Creatine kinase is elevated due to muscle fiber breakdown and leakage of intracellular enzymes into the bloodstream.
❓ What are the complications of Duchenne muscular dystrophy?
Complications include cardiomyopathy respiratory failure scoliosis and loss of ambulation typically by early adolescence.
❓ What is the role of steroids in Duchenne muscular dystrophy?
Steroids such as prednisolone and deflazacort help delay disease progression preserve muscle strength and prolong ambulation.
❓ What are disease modifying treatments for spinal muscular atrophy?
Treatments include nusinersen which modifies SMN2 splicing risdiplam and gene therapy with onasemnogene abeparvovec to increase SMN protein production.
❓ What is anticipation in myotonic dystrophy?
Anticipation refers to increasing severity and earlier onset of disease in successive generations due to expansion of CTG repeats.
❓ How does facioscapulohumeral dystrophy differ from limb girdle dystrophy?
FSHD involves facial and scapular muscles with asymmetry whereas limb girdle dystrophy primarily affects proximal limb muscles without facial involvement.
❓ What causes respiratory failure in neuromuscular disorders?

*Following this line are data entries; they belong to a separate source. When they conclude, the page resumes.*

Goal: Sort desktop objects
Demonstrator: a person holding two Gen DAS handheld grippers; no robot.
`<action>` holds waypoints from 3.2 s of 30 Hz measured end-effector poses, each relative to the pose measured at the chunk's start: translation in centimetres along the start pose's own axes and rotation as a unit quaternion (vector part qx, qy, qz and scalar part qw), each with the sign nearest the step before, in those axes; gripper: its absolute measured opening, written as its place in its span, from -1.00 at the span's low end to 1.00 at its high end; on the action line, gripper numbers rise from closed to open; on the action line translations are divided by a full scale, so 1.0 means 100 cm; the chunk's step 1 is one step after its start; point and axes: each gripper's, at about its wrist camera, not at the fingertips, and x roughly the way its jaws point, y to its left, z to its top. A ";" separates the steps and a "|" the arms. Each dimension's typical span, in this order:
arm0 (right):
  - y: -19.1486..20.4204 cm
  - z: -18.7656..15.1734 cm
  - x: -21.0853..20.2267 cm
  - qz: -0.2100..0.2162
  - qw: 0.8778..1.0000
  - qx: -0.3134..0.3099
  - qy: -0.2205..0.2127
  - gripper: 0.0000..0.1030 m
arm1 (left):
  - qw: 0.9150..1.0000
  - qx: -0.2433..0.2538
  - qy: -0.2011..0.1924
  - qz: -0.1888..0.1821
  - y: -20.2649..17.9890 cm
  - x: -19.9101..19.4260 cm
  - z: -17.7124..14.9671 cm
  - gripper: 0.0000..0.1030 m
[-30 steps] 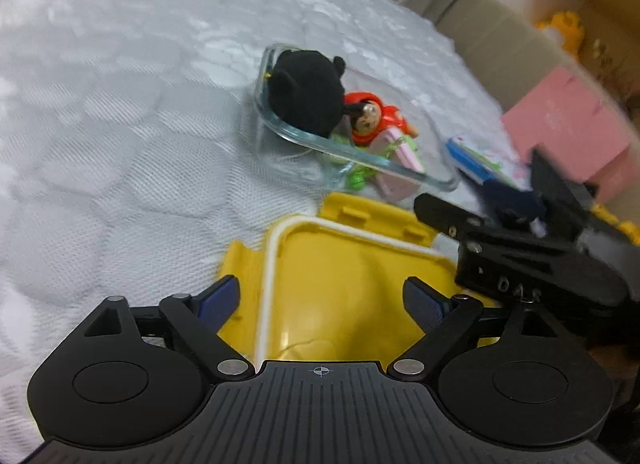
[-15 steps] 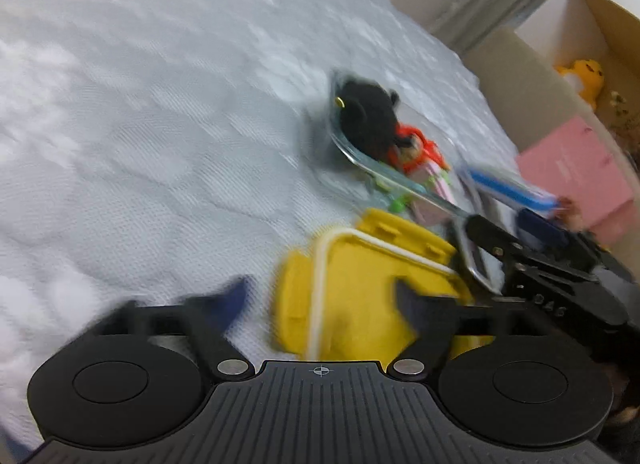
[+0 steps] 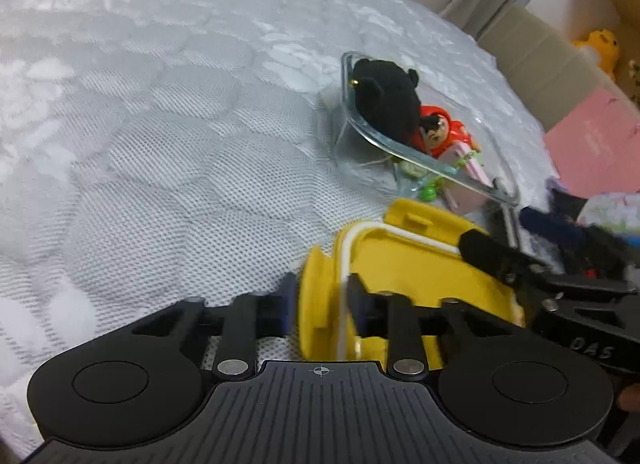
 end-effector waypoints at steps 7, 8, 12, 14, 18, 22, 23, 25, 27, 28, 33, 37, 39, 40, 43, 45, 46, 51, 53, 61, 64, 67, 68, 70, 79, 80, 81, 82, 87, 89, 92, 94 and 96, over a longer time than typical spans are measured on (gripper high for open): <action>0.009 0.007 0.002 -0.005 1.000 -0.015 -0.003 0.68 | 0.999 -0.031 -0.028 0.003 0.035 -0.020 0.014 -0.66; 0.011 0.008 0.003 -0.004 1.000 -0.016 -0.004 0.68 | 0.998 -0.033 -0.040 0.019 0.044 -0.027 0.018 -0.66; 0.014 0.015 0.010 0.017 1.000 -0.004 0.004 0.69 | 0.993 -0.055 -0.080 0.073 0.082 -0.057 0.033 -0.63; 0.015 0.016 0.016 0.036 0.999 0.009 0.015 0.68 | 0.987 -0.058 -0.104 0.110 0.100 -0.072 0.041 -0.61; 0.020 0.014 0.035 0.074 0.995 0.040 0.050 0.66 | 0.972 -0.032 -0.142 0.186 0.113 -0.087 0.053 -0.53; 0.022 0.009 0.050 0.078 0.992 0.067 0.076 0.66 | 0.948 0.053 -0.185 0.253 0.094 -0.103 0.045 0.47; 0.022 0.007 0.054 0.081 0.991 0.074 0.082 0.66 | 0.939 0.095 -0.197 0.264 0.081 -0.106 0.037 0.65; 0.027 0.006 0.054 0.061 0.994 0.062 0.068 0.65 | 0.920 0.182 -0.211 0.276 0.054 -0.108 0.016 0.86; 0.033 0.005 0.058 0.045 0.995 0.055 0.066 0.67 | 0.897 0.270 -0.199 0.287 0.027 -0.101 -0.007 0.86; 0.037 0.005 0.060 0.042 0.996 0.051 0.066 0.67 | 0.885 0.307 -0.191 0.294 0.015 -0.096 -0.018 0.86; 0.050 0.001 0.068 0.047 0.996 0.013 0.069 0.53 | 0.853 0.401 -0.159 0.295 -0.016 -0.084 -0.059 0.90; 0.036 0.001 0.075 0.143 0.978 0.120 0.097 -0.48 | 0.835 0.440 -0.146 0.298 -0.019 -0.074 -0.076 0.93; 0.032 0.004 0.077 0.160 0.973 0.138 0.098 -0.52 | 0.836 0.437 -0.141 0.300 -0.019 -0.072 -0.077 0.94; 0.029 0.006 0.077 0.166 0.970 0.148 0.100 -0.54 | 0.843 0.429 -0.136 0.293 -0.018 -0.072 -0.075 0.94; 0.023 0.014 0.075 0.184 0.962 0.172 0.102 -0.60 | 0.854 0.420 -0.127 0.279 -0.018 -0.074 -0.073 0.94; 0.022 0.027 0.068 0.191 0.963 0.167 0.093 -0.62 | 0.845 0.428 -0.135 0.289 -0.022 -0.079 -0.076 0.94; 0.021 0.035 0.064 0.195 0.963 0.163 0.088 -0.65 | 0.840 0.433 -0.140 0.295 -0.025 -0.081 -0.078 0.95; 0.038 0.078 0.043 0.207 0.968 0.121 0.072 -0.68 | 0.831 0.442 -0.158 0.299 -0.041 -0.098 -0.088 1.00; 0.048 0.088 0.037 0.209 0.970 0.104 0.067 -0.68 | 0.827 0.447 -0.166 0.297 -0.049 -0.102 -0.094 1.00; 0.074 0.106 0.018 0.217 0.972 0.075 0.054 -0.68 | 0.808 0.470 -0.167 0.312 -0.071 -0.073 -0.102 1.00; 0.075 0.106 0.013 0.224 0.970 0.071 0.055 -0.67 | 0.808 0.463 -0.168 0.323 -0.068 -0.054 -0.089 1.00; 0.076 0.105 0.009 0.229 0.970 0.064 0.055 -0.67 | 0.792 0.465 -0.175 0.356 -0.063 -0.035 -0.080 1.00; 0.075 0.105 0.009 0.232 0.969 0.063 0.055 -0.67 | 0.784 0.466 -0.182 0.368 -0.061 -0.031 -0.078 1.00; 0.074 0.105 0.008 0.236 0.968 0.062 0.057 -0.66 | 0.769 0.468 -0.198 0.388 -0.056 -0.024 -0.074 1.00; 0.067 0.104 0.019 0.240 0.966 0.076 0.061 -0.59 | 0.832 0.394 -0.162 0.354 -0.038 -0.030 -0.045 -0.38; 0.066 0.104 0.021 0.243 0.964 0.080 0.064 -0.56 | 0.840 0.386 -0.150 0.350 -0.036 -0.026 -0.040 -0.39; 0.067 0.105 0.023 0.243 0.964 0.083 0.071 -0.54 | 0.845 0.380 -0.146 0.347 -0.034 -0.025 -0.037 -0.42; 0.067 0.104 0.024 0.239 0.965 0.084 0.071 -0.53 | 0.846 0.379 -0.148 0.343 -0.033 -0.024 -0.035 -0.43; 0.054 0.101 0.016 0.237 0.964 0.117 0.025 -0.33 | 0.875 0.333 -0.150 0.317 -0.025 -0.036 -0.019 -0.60; 0.040 0.091 0.001 0.226 0.958 0.172 -0.033 0.15 | 0.895 0.295 -0.151 0.299 -0.019 -0.043 -0.005 -0.59; 0.029 0.074 -0.019 0.208 0.954 0.194 -0.094 0.35 | 0.920 0.236 -0.154 0.272 -0.010 -0.060 0.020 -0.59; 0.022 0.067 -0.027 0.196 0.955 0.190 -0.111 0.38 | 0.938 0.190 -0.157 0.243 -0.004 -0.078 0.035 -0.59; 0.016 0.066 -0.030 0.192 0.959 0.180 -0.107 0.47 | 0.957 0.133 -0.164 0.197 0.007 -0.095 0.055 -0.59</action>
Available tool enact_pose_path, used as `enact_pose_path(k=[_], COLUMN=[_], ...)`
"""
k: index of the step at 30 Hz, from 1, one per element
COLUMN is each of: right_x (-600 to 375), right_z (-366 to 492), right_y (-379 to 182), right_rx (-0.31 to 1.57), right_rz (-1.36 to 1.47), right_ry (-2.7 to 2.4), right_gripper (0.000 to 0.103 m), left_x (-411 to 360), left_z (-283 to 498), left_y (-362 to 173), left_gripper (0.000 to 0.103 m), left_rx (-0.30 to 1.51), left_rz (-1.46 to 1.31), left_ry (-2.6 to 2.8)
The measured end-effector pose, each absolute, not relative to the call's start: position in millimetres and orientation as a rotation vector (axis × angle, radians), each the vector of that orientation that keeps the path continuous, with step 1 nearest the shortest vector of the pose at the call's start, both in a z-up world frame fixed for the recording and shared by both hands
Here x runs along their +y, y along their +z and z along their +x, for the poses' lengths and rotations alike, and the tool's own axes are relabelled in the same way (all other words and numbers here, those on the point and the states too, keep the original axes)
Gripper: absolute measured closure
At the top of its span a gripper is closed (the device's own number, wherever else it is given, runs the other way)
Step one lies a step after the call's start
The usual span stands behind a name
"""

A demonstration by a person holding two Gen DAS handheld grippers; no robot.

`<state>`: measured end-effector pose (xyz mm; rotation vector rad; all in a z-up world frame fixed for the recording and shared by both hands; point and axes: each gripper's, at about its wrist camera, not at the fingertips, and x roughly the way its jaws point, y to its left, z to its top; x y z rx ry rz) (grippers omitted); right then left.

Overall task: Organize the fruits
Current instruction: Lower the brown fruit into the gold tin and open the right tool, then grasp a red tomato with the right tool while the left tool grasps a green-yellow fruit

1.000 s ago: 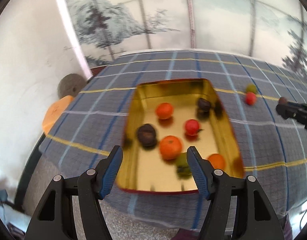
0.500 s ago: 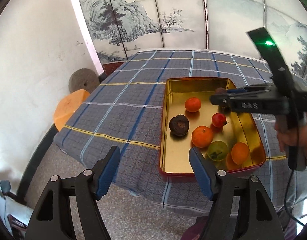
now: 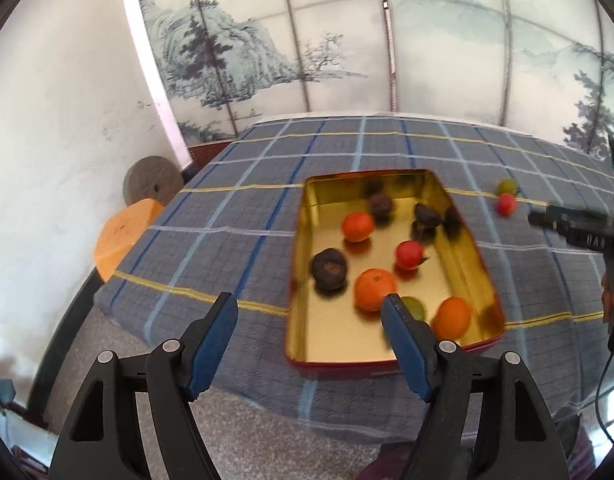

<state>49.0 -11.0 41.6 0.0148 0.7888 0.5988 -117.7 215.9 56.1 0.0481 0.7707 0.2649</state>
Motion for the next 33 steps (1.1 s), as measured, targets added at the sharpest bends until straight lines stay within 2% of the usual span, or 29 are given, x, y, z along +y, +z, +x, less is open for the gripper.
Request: enact_pose_path(k=[2,5,10,14,17,19,24,28,33], right_x=[-37.9,-52.5,-35.8,-22.2,-12.7,-8.1,-26.0,-89.5,-173.3], right_z=[50.4,55.5,85.3,109.1,123.5,128.7,108.2,74.9,58.4], right_y=[27.3,19.9,7.6,-0.7,-5.6,-8.0,0.8,17.5,12.1], right_rx=[0.841,0.866,0.900,0.918,0.933,0.940,0.902,0.841,0.848], right_rz=[0.045,0.092,0.111,0.102,0.090,0.064,0.045,0.037,0.021], right_ry=[0.564,0.551,0.538,0.524,0.506,0.482,0.520,0.451,0.269], right_gripper=[0.040,0.041,0.041,0.045,0.054,0.073,0.074,0.074,0.074], left_x=[207.1,193.8,181.8,179.9,176.7,171.1,149.4,113.7,54.5], left_z=[-113.5,-105.7,-104.4,-100.0,-94.7,-88.4,-66.7,-30.4,42.8], left_y=[54.7,50.9,51.9,52.4,55.0,60.0,78.9,86.0,76.1], left_gripper=[0.028,0.028,0.028,0.028,0.028,0.028,0.028,0.028,0.028], left_rx=[0.779,0.809,0.812,0.822,0.823,0.812,0.779,0.796,0.792], left_rz=[0.040,0.048,0.089,0.104,0.115,0.131,0.117,0.129,0.132], left_ry=[0.240,0.210,0.195,0.191,0.184,0.174,0.049,-0.082,-0.218])
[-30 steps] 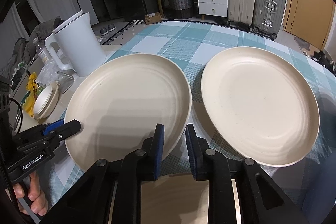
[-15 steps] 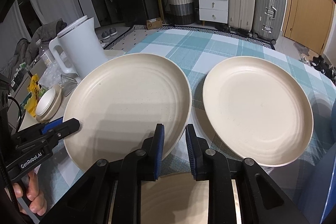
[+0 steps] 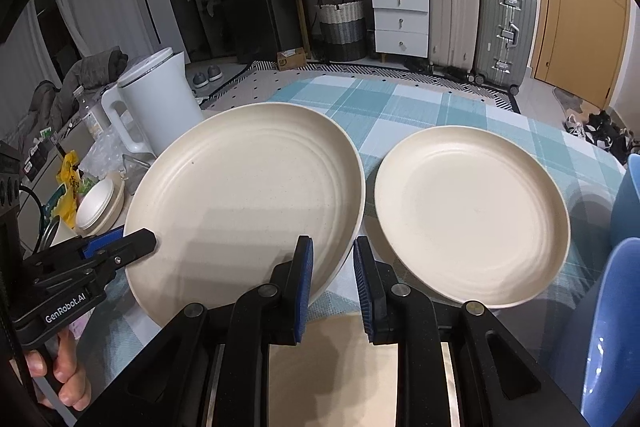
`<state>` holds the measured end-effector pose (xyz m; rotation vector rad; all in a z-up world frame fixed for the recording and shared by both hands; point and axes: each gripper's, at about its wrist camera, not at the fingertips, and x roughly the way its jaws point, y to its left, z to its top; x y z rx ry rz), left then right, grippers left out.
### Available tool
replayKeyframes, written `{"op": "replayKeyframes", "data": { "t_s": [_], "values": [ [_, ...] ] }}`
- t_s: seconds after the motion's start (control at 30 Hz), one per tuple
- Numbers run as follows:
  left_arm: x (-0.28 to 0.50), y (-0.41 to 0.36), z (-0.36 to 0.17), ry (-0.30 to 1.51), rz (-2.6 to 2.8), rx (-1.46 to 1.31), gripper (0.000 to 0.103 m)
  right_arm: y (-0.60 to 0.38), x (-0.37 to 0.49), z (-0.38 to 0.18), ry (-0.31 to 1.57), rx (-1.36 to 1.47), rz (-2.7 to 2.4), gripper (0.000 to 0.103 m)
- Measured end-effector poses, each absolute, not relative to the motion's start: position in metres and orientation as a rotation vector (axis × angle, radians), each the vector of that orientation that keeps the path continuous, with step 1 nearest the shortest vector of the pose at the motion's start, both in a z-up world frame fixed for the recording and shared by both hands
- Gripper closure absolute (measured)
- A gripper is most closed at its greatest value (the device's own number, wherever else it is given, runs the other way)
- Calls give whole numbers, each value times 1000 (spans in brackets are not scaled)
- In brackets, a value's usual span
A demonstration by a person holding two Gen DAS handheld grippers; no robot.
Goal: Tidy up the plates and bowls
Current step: 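Lift the cream plate with both grippers and carry it over another cream plate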
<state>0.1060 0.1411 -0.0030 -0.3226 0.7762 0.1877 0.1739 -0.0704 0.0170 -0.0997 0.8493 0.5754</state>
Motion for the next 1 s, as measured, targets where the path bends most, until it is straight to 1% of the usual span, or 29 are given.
{"op": "replayKeyframes", "data": {
  "t_s": [0.63,1.0],
  "values": [
    [91,102,29,747,127,-262,80,-112,142,46,795,-55,541,81],
    [85,67,32,756,92,-209,80,-146,120,53,775,-32,513,81]
  ]
}}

Respiratory failure occurs due to weakness of respiratory muscles leading to hypoventilation and reduced cough effectiveness.
❓ What is the importance of genetic testing in neuromuscular disorders?
Genetic testing confirms diagnosis identifies mutation type guides prognosis and enables genetic counseling for families.
❓ What are key red flags for neuromuscular disorders in children?
Red flags include delayed motor milestones hypotonia progressive weakness loss of previously acquired skills calf hypertrophy and family history of similar illness.